Picchiato e offeso con frasi razziste – Il giovane straniero, a quanto emerso, sarebbe stato colpito prima con bastonate in testa, poi ferito con un machete al braccio, il tutto mentre veniva coperto di offese razziste come "Tornatene al tuo Paese, qui comandiamo noi". L'episodio è avvenuto il 15 luglio nella zona sud di Modena: personale del Pronto Soccorso del nosocomio di Baggiovara aveva segnalato alla Centrale Operativa della Questura che un giovane straniero era stato trasportato in ambulanza presso la struttura ospedaliera con gravi ferite d’armi da taglio al braccio sinistro. Il ragazzo sarebbe stato preso di mira per i contatti di conoscenza che aveva con alcuni marocchini con cui gli aggressori avevano un conto in sospeso. La sua unica "colpa" sarebbe stata quella di essersi trovato "al posto sbagliato al momento sbagliato". Il giovane ha tentato di difendersi dai fendenti e per questo è stato colpito al braccio e non in parti letali, ma anche ora, nonostante un intervento, non ha recuperato la piena funzionalità dell'arto. I tre arrestati, prima di darsi alla fuga a bordo di una utilitaria, avrebbero anche cercato di investire il 22enne senza riuscirvi. La vittima, soccorsa da alcuni amici, è stata portata in ospedale.

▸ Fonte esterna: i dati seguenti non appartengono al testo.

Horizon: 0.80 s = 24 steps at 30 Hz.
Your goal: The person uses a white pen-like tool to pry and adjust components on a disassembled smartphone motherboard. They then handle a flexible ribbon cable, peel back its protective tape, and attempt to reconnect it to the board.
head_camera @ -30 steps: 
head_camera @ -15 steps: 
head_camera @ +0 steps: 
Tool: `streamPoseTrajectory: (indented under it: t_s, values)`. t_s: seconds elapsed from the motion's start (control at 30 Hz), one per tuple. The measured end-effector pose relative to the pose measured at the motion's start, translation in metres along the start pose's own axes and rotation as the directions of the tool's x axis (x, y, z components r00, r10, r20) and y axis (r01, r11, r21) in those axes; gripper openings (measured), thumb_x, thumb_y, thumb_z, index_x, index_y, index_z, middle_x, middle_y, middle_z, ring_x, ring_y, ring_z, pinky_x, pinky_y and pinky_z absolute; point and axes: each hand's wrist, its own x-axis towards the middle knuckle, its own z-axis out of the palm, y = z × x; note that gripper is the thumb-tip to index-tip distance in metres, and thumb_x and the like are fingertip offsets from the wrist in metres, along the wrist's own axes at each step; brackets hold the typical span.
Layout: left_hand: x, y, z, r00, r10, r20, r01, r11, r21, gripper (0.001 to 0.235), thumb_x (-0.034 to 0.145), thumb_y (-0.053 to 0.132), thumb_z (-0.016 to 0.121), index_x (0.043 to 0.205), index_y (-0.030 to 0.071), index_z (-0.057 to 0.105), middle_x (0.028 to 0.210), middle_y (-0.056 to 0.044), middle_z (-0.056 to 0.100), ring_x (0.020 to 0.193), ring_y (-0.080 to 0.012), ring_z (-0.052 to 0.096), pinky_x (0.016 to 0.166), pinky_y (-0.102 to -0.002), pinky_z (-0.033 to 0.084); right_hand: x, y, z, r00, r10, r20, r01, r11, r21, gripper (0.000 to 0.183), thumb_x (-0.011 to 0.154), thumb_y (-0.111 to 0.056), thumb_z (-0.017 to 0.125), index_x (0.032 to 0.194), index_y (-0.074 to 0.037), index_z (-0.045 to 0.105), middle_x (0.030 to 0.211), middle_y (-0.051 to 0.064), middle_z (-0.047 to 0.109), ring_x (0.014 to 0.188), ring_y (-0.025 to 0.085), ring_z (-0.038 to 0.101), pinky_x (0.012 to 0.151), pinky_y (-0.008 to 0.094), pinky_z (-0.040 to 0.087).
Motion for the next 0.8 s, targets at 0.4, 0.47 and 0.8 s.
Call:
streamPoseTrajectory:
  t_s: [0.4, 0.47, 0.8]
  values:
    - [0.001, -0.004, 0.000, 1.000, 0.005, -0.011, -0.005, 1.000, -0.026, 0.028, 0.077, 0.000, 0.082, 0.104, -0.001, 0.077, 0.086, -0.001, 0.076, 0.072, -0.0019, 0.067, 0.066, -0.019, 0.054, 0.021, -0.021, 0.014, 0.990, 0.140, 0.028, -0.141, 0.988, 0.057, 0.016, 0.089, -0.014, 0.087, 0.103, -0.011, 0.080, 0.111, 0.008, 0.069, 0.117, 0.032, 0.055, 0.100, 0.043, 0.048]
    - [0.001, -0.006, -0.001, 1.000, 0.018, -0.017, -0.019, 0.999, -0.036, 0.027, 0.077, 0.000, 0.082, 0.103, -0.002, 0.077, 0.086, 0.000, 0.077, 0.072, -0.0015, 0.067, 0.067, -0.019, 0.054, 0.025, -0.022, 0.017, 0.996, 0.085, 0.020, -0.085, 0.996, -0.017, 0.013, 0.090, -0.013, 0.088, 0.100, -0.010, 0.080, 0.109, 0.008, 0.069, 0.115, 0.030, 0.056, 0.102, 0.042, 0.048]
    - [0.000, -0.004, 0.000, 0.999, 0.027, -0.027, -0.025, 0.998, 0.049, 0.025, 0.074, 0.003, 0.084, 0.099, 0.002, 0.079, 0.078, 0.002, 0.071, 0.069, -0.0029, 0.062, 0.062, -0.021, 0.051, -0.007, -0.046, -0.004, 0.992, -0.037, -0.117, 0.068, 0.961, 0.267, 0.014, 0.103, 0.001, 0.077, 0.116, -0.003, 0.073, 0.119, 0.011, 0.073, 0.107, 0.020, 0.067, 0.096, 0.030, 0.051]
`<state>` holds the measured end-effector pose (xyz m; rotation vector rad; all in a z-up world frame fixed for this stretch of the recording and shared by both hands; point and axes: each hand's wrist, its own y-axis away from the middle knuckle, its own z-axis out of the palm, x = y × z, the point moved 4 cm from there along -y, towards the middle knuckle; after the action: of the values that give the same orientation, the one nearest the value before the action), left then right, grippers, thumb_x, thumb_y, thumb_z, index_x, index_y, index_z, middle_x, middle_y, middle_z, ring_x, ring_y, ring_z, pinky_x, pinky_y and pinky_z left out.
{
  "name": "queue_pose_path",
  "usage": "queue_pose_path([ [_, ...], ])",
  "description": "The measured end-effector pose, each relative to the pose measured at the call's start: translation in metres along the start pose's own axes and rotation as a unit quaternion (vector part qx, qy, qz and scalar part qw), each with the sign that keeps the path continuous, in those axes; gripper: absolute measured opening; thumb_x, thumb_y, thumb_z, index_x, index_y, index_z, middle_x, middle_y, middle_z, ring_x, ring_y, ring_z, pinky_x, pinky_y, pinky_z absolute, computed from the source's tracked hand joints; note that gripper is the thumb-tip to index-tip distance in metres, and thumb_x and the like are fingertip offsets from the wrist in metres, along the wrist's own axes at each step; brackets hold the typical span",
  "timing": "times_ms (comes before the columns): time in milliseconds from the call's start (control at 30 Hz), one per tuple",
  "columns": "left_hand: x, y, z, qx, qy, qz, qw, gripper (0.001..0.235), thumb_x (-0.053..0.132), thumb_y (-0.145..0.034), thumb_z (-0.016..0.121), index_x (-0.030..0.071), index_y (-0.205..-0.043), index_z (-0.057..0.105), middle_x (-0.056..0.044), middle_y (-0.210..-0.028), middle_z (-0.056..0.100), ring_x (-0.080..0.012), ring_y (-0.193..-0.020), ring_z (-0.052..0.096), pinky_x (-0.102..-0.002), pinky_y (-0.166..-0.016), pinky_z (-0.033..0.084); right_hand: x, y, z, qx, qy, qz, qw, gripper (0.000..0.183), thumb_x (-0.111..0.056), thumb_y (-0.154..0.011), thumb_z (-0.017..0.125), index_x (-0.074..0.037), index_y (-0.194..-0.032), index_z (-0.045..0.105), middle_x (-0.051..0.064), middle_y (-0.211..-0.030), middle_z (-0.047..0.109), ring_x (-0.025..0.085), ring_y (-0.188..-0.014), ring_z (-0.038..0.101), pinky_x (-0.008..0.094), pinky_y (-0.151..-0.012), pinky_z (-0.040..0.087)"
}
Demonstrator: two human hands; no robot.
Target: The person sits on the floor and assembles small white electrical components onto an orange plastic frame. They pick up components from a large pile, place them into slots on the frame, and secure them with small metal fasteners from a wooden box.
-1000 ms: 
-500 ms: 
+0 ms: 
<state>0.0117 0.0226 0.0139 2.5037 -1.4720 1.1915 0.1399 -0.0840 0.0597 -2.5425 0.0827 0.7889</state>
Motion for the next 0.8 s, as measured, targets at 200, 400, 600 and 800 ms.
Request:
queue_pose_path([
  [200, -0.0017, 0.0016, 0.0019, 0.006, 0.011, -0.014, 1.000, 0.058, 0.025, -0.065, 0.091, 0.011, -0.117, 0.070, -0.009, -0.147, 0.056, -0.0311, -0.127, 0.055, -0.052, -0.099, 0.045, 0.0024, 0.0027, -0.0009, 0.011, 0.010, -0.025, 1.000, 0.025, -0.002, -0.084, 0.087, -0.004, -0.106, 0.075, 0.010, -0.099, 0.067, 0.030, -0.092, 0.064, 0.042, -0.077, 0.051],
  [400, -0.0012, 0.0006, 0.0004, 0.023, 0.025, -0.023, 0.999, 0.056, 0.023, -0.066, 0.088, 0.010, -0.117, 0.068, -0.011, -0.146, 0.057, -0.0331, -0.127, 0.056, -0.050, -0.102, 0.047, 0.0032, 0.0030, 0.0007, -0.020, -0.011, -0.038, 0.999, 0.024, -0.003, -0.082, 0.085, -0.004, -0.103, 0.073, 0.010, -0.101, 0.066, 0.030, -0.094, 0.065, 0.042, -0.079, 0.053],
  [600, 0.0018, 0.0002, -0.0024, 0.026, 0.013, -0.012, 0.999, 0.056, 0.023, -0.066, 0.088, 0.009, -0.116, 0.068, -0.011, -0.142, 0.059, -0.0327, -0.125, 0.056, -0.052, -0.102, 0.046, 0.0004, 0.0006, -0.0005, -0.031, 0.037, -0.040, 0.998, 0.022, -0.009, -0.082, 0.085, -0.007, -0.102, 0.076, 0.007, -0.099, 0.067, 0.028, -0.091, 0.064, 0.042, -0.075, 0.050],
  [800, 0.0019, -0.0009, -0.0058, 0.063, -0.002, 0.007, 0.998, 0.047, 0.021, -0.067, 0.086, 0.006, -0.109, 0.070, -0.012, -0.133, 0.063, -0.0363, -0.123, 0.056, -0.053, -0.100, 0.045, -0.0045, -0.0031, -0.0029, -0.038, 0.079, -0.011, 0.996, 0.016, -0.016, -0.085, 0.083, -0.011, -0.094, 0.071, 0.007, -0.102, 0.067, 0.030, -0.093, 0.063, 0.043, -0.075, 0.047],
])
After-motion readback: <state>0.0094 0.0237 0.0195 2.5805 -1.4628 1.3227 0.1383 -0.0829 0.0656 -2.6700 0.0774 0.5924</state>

Le indagini – La complessa e articolata attività investigativa intrapresa dalla Squadra Mobile e coordinata dalla locale Procura della Repubblica, nella persona del P.M. Giuseppe Amara, ha consentito di ricostruire in maniera dettagliata l'intero iter criminoso e di identificare i soggetti responsabili del tentato omicidio, facendo luce sul vero movente dell'aggressione. Gli investigatori sono risaliti a eventi del'11 luglio quando un cittadino marocchino aveva denunciato per rapina uno dei tre indagati, il quale quattro giorni dopo aveva sporto a sua volta querela per una patita rapina perpetrata dal fratello del denunciante. Una volta formalizzata la denuncia, i tre avevano organizzato una spedizione punitiva nei confronti dei fratelli marocchini, portandosi nei pressi della loro abitazione dove accidentalmente si trovava anche il ventiduenne, divenuto vittima inconsapevole della ritorsione. I tre soggetti sono stati associati presso la locale Casa Circondariale.